_Prompt_
Exactly as written, copy the lines of the data below from the first through the one containing "Pixel (25, 37)".

::::::::

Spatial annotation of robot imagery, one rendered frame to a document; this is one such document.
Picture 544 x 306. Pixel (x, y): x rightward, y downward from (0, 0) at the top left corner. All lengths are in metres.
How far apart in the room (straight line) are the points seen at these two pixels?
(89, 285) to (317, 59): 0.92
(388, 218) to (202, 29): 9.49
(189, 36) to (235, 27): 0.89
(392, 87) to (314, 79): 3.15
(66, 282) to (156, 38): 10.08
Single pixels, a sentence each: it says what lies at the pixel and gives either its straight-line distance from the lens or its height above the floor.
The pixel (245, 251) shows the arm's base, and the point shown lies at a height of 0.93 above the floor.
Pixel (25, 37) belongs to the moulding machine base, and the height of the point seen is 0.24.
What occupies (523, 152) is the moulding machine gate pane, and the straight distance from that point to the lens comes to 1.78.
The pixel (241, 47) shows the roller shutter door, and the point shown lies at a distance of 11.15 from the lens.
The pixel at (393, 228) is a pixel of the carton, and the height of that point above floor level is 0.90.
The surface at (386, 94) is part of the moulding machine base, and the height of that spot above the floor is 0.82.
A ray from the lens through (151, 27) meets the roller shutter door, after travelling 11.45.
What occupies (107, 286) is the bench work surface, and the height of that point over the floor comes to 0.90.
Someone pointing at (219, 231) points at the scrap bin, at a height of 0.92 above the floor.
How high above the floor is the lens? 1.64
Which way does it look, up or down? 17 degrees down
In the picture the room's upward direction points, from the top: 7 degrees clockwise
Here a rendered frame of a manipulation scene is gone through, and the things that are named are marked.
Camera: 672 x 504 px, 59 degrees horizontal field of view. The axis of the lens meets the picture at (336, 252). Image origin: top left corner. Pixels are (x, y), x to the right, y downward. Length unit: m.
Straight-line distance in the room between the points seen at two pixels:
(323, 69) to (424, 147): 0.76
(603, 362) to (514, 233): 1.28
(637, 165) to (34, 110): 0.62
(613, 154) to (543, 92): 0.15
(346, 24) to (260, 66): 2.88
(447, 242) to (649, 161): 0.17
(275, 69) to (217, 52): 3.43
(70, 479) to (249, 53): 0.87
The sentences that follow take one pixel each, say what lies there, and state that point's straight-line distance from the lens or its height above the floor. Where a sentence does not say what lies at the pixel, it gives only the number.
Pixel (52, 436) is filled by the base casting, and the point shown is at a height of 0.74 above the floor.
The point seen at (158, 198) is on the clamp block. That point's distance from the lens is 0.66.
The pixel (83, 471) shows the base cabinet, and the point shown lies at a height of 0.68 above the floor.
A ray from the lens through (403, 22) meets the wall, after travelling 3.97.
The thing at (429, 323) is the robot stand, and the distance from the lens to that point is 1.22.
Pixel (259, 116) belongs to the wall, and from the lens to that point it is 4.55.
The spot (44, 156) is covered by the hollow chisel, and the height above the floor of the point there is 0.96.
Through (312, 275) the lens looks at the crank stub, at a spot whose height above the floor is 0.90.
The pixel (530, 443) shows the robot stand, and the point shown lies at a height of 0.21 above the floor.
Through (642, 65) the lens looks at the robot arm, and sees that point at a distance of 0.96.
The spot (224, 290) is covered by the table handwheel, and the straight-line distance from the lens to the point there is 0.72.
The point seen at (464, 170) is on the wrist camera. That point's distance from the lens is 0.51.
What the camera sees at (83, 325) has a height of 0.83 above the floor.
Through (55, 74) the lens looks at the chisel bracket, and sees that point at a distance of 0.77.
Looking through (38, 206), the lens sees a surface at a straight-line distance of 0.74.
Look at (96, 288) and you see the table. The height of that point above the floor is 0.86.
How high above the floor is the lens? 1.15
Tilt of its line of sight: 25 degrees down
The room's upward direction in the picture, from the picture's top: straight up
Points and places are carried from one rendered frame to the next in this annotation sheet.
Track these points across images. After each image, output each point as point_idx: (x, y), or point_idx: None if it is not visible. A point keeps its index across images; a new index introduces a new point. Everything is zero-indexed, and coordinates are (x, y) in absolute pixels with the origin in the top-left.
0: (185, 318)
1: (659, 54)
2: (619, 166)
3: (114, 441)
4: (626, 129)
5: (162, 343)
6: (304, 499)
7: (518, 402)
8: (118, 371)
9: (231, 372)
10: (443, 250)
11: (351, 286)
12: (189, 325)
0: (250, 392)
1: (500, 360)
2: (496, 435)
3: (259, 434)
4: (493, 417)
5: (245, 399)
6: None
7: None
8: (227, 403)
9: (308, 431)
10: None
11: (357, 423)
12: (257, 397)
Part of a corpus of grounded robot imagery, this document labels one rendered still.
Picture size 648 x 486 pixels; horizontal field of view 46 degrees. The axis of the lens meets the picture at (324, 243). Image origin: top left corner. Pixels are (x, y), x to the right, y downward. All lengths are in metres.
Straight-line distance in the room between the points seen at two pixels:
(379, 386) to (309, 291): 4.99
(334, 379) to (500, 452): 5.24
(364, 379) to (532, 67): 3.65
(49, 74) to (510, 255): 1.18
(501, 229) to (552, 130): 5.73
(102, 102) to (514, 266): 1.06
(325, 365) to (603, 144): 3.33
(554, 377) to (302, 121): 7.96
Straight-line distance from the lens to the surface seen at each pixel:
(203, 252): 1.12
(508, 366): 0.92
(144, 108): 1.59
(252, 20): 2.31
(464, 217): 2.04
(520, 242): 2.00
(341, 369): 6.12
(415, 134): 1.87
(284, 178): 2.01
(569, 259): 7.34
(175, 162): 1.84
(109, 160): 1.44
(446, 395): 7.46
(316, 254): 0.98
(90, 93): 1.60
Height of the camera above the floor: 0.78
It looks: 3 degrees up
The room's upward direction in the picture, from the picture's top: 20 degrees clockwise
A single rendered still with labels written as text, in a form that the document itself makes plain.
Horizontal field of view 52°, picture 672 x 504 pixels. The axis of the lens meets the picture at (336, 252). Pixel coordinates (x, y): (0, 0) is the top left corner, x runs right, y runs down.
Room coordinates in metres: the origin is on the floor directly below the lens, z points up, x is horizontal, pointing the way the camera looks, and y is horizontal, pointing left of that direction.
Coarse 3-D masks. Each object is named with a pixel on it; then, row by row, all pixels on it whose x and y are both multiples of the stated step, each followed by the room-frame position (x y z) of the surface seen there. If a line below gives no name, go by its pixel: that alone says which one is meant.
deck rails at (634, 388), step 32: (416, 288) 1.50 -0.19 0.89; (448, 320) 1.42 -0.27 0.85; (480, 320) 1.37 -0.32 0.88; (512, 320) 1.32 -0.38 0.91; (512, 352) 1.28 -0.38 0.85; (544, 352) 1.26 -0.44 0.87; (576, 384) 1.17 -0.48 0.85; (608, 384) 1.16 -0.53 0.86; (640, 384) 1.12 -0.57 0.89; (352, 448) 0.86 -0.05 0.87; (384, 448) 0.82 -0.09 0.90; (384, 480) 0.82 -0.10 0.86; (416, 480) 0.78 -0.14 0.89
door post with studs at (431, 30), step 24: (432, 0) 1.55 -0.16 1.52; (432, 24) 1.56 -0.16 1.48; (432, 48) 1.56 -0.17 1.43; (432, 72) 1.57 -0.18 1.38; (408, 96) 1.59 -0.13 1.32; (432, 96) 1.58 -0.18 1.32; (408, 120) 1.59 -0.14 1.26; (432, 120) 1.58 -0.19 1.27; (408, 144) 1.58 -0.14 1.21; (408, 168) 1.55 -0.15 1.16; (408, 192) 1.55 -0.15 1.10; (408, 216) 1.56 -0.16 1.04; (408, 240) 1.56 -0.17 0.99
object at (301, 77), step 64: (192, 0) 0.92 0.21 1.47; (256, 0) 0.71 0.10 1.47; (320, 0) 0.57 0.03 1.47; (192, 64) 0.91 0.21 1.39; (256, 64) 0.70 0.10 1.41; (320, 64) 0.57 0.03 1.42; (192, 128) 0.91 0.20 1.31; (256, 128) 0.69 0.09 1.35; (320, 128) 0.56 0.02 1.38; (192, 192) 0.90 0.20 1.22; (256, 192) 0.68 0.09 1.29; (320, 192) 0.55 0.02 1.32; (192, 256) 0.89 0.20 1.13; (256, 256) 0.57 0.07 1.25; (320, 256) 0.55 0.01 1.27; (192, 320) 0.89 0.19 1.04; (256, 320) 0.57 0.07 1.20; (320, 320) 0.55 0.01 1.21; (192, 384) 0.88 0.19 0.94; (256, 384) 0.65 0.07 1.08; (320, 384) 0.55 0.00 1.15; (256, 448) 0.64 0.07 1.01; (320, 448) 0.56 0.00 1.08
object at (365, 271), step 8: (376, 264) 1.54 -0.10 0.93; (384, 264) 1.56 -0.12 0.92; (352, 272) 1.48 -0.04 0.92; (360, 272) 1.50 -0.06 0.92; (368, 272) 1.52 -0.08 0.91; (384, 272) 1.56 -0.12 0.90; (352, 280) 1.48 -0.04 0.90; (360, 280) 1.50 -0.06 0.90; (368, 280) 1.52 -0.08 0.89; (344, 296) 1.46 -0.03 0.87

::::::::

_Solution_
Spatial annotation of robot imagery, one rendered frame to a document; this is one such document.
Picture 544 x 306. Pixel (x, y): x rightward, y downward from (0, 0) at the top left corner. All lengths are in metres.
How far apart in the room (straight line) are the points seen at these two pixels?
(89, 285) to (317, 59): 0.92
(388, 218) to (202, 29): 9.49
(189, 36) to (235, 27): 0.89
(392, 87) to (314, 79): 3.15
(66, 282) to (156, 38): 10.08
Single pixels, a sentence each: it says what lies at the pixel and gives either its straight-line distance from the lens or its height above the floor.
The pixel (245, 251) shows the arm's base, and the point shown lies at a height of 0.93 above the floor.
Pixel (25, 37) belongs to the moulding machine base, and the height of the point seen is 0.24.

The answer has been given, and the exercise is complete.